In Monte Carlo simulation, we use a computer to repeatedly carry out a random experiment, keep track of the outcomes and compute relative frequencies. We then make plots and tables to summarize the results. In a simulation, we know the truth. This allows us check how estimators, confidence intervals, and tests perform in finite samples. More generally, we can also check probability calculations by simulation or approximate probabilities that can’t be computed analytically.

So here’s a dirty secret: computers cannot generate “truly” random numbers. Computers are deterministic: if we supply the same input, we’ll always get the same output. So-called “random” draws made on a computer are really pseudorandom, a fancy way of saying “as if random.” While they are generated by a deterministic algorithm, pseudorandom numbers are statistically random in that they are indistinguishable from genuine random numbers using statistical tests. Fortunately, pseudorandom draws are good enough for all of our purposes here. I’ll use the abbreviation RNG for “pseudo-random number generator” below.

sample() - Draw from a Vector in R

The simplest command for Monte Carlo simulation in R is sample() This function generates a random sample of length size from the vector x. If x is a positive integer rather than a vector, sample() draws from the vector 1:x. By default sample() draws without replacement; to draw with replacement set replace = TRUE. By default, elements of x are sampled with equal probability. If you want to sample elements of x with different probabilities, supply these probabilities using the argument prob.

sample(x, size, replace = FALSE, prob = NULL)
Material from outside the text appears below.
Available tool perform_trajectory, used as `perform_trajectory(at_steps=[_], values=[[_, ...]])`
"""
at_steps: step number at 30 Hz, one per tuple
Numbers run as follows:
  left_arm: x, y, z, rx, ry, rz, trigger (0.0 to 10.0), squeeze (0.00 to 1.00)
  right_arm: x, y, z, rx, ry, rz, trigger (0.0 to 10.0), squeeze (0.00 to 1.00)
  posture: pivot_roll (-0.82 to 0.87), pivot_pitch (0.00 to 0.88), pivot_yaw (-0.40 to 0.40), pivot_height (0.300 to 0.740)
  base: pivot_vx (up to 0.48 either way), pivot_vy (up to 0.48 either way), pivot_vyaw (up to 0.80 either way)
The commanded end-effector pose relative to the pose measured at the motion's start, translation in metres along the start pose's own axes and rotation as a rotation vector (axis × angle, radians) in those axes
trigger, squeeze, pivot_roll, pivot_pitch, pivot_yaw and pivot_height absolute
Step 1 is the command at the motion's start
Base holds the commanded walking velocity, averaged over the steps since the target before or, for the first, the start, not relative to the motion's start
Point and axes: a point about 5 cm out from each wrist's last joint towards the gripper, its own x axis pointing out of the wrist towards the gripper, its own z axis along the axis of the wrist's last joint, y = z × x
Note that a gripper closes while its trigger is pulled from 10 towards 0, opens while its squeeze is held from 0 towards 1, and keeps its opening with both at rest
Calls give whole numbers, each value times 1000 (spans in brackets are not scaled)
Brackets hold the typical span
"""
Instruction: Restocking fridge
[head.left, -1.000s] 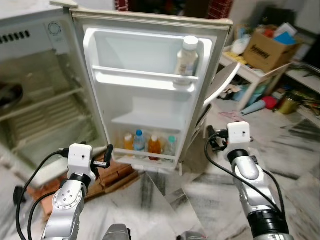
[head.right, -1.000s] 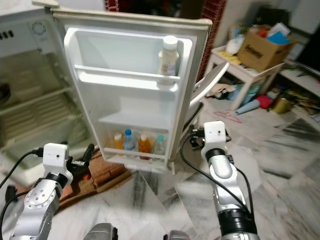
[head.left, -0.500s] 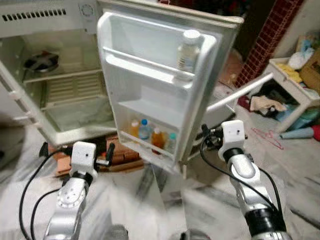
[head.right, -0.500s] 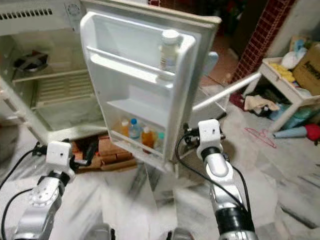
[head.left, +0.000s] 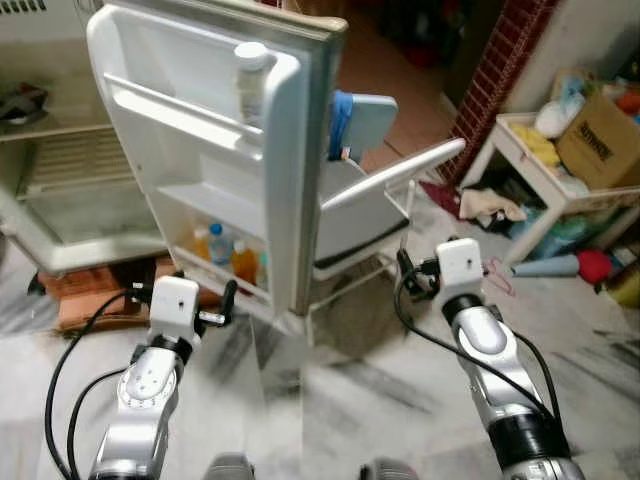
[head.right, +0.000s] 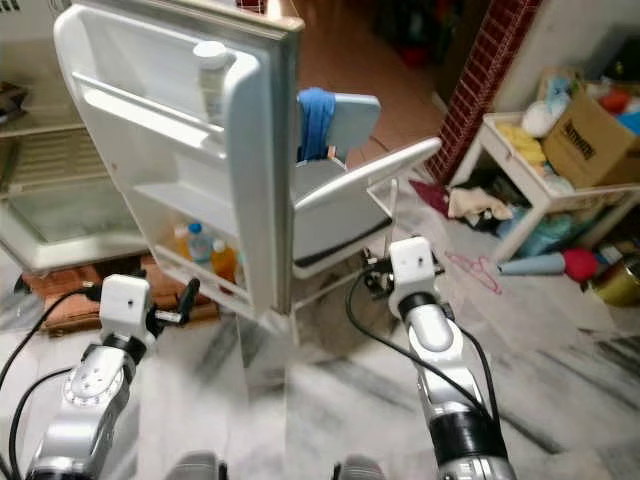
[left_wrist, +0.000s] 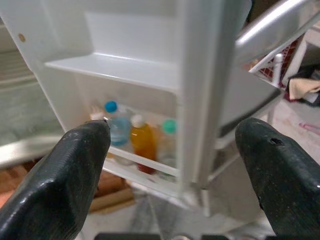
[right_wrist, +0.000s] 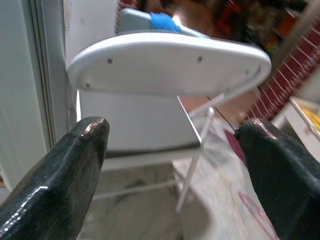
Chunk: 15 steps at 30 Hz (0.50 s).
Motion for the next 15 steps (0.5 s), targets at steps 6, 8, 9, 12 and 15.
perform_trajectory(at_steps=[6,8,9,12,15], values=[[-1,11,1,22,-4,34,10000,0,5,5,13,39,-61,29,10000,0,64,0,-24,740,171,-384,800],[-1,14,1,13,-3,44,10000,0,5,6,14,39,-66,36,10000,0,64,0,-23,740,480,0,800],[-1,14,1,13,-3,45,10000,0,5,6,14,40,-67,38,10000,0,64,0,-23,740,480,0,800],[-2,14,1,14,-4,47,10000,0,4,7,14,41,-69,46,10000,0,64,0,-22,740,480,0,800],[-1,14,1,13,-2,46,10000,0,4,9,14,53,-72,59,10000,0,64,0,-23,740,480,0,800]])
Now let’s some simple examples. The following command draws two marbles without replacement from a “bowl” with three marbles (really a vector of character data):

marbles <- c('red', 'blue', 'green') # a bowl with three marbles
sample(marbles, size = 2) # draw two marbles without replacement
[1] "blue"  "green"

This next example makes five draws without replacement from the vector 1:10

sample(10, size = 5) # five draws without replacement from 1:10
[1] 8 5 4 1 2

while this one samples with replacement:

# Sample with replacement
sample(c('Oxford', 'Summer', 'School'), 10, replace = TRUE) 
 [1] "School" "Summer" "School" "School" "Summer" "School" "Oxford" "School"
 [9] "School" "Summer"

Finally, we have an example of sampling with unequal probabilities:

# Unequal probabilities: P(FALSE) = 0.7
sample(c(TRUE, FALSE), 20, replace = TRUE, prob = c(0.3, 0.7)) 
 [1] FALSE FALSE FALSE  TRUE FALSE FALSE FALSE FALSE FALSE FALSE  TRUE FALSE
[13] FALSE  TRUE FALSE FALSE  TRUE FALSE FALSE FALSE

Setting the Seed in R

You probably got different results from me when you ran the code from above. If I were to run the code again on my own computer, I’d get different results too: it’s (pseudo)random! But as we’ve discussed, RNG is deterministic. For the purposes of replicating our own work in the future, or replicating someone else’s work, it can be helpful to make sure that we obtain the same random draws when we re-run a chunk of simulation code. To do this we set the seed of the RNG. Remember that computers draws pseudo-random numbers using a deterministic algorithm: the same inputs give the same outputs. The seed of an RNG is its initial condition. If we set the same seed again, we’ll get the same results. To do this in R, we supply a single numeric value (interpreted as an integer) as the argument of the function set.seed(). In other words:

set.seed(YOUR_SEED_GOES_HERE)

Here are a few examples. Notice how the first two calls of sample(100, 2) give different results, whereas the third gives the same result as the first. This is because we set the same seed before the third sample(100, 2)

set.seed(1983)
sample(100, 2)
[1] 67 18
sample(100, 2)
[1] 77 94
set.seed(1983)
sample(100, 2)
[1] 67 18

In gerneral you should set the seed once at the beginning of your simulation study to ensure replicability. If you like, you can even choose a genuine random number to use as your seed by visiting random.org!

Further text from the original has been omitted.